An FDA assessment also raised questions about taking a health professional out the equation. FDA scientists questioned whether women would take the pill every day at the same time, as they’re supposed to, and whether women who shouldn’t take the pill because of certain health problems would know that.
But proponents dismiss those concerns, arguing there’s plenty of evidence that women can easily handle it. Pills are available without a prescription in more than 100 other countries.
“We think the evidence is quite clear,” says Dr. Jack Resneck Jr., the AMA’s president. “First of all, oral contraceptives have been used safely by millions of women in the United States and around the world since the 1960s.”
Moreover, while regular exams are important, “they’re not necessary prior to initiating or refiling an oral contraceptive,” Resneck says.
I don’t have any commentary here, just adding this to the Things To Watch in the coming weeks, as the FDA preps its final decision. We’re past the point where the Lege can do anything ridiculous, but that doesn’t mean there won’t be other opportunities. The forced birth zealots don’t like contraception either, and they’re not going to go away.
This is an excellent option for young women, and I would like to see additional and better options for young women in Texas, post-Dobbs.
As parents of young women in their child-bearing years, my wife and I are dealing with daughters who have left Texas or who want to leave Texas. We have several longtime friends who are in the same situation with their daughters. Texas is more like Gilead now than it has been since 1973.

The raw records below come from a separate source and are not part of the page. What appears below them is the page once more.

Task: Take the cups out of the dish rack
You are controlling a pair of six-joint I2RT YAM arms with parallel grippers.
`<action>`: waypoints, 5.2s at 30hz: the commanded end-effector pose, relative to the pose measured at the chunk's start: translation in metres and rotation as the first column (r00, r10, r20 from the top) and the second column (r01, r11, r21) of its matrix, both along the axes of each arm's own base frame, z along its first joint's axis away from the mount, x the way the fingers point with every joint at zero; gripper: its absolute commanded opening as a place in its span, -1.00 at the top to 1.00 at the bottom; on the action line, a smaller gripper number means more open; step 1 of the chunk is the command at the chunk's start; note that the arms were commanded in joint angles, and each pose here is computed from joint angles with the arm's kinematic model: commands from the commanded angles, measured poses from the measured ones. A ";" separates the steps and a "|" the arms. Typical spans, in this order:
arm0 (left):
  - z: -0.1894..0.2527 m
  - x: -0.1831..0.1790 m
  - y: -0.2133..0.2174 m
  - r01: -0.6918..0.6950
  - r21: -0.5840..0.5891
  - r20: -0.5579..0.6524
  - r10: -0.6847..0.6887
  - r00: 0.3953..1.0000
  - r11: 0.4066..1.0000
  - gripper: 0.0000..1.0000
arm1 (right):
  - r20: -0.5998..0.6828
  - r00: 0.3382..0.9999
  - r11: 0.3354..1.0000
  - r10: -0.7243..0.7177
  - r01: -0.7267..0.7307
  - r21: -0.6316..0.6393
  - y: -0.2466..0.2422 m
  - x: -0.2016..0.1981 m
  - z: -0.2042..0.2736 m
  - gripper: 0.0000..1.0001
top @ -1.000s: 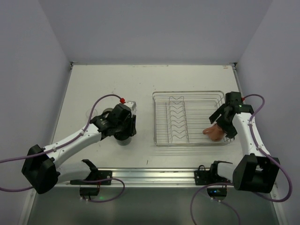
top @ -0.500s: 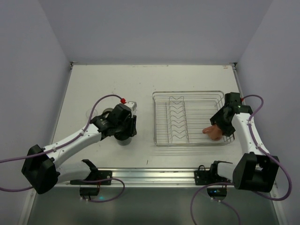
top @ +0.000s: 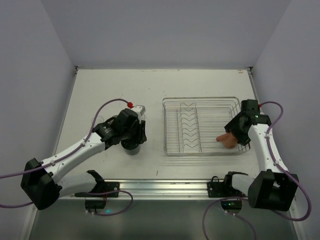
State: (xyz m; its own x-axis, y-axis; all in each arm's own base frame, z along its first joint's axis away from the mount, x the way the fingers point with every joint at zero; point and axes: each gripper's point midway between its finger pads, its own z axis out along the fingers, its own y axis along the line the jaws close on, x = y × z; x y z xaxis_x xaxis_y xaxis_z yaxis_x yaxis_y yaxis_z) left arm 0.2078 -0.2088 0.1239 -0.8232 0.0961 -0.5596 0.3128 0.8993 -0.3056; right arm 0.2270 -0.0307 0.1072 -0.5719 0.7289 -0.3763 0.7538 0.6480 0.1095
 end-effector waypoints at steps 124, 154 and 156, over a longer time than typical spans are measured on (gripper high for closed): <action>0.219 0.025 -0.159 0.322 -0.930 0.230 -0.407 0.884 0.174 1.00 | 0.801 0.423 0.398 0.424 -0.881 0.254 0.181 -0.029 0.215 -0.98; 0.084 0.196 0.137 -0.300 0.051 0.145 0.290 0.946 0.953 1.00 | 0.588 0.627 0.661 0.511 -0.724 0.199 0.135 -0.016 0.145 -0.98; 0.075 0.197 0.142 -0.305 0.090 0.136 0.292 0.947 0.948 1.00 | 0.589 0.626 0.660 0.511 -0.725 0.198 0.135 -0.016 0.145 -0.98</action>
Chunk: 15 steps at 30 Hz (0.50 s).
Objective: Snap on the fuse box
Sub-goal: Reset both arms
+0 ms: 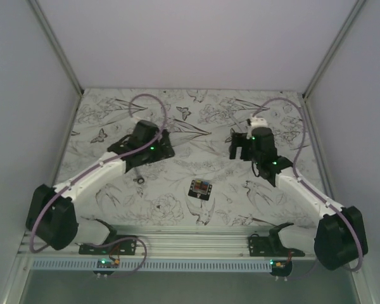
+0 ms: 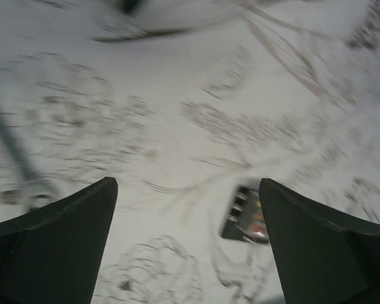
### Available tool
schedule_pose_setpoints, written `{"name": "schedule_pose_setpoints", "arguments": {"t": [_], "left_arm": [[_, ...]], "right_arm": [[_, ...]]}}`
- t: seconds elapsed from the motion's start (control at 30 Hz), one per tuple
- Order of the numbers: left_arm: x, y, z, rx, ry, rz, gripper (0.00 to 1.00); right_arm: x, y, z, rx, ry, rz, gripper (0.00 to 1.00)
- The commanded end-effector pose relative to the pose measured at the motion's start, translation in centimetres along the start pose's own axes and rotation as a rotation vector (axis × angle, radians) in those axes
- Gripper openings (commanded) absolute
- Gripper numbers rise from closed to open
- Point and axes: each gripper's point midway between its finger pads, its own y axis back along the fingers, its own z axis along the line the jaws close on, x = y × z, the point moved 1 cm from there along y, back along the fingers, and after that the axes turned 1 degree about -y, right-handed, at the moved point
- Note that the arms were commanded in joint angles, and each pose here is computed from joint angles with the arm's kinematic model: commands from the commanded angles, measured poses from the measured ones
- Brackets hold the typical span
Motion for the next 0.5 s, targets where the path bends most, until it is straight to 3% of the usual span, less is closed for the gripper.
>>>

If we continue policies that are driving out young women who are smart, talented, and educated, what will become of our state? Women make our society more sane. I can’t help but think that the decline of Texas will accelerate.
I believe that Audrey Abbott, the daughter of Greg and Cecilia, is about 27 now and is living in California. What does that say about our state?
Jeff N–My personal opinion is that the decision of the child of a political officeholder to remain in the state where she attended college says nothing about our state, and ought to be off-limits in political debate. Unless she gets a contract with a Texas state agency, or becomes employed by the state, her decisions and choices should be of no interest to the general public.
@Mainstream. Agreed. Where Audrey lives is meaningless to anyone but her and her Parents…and her parents might not even care.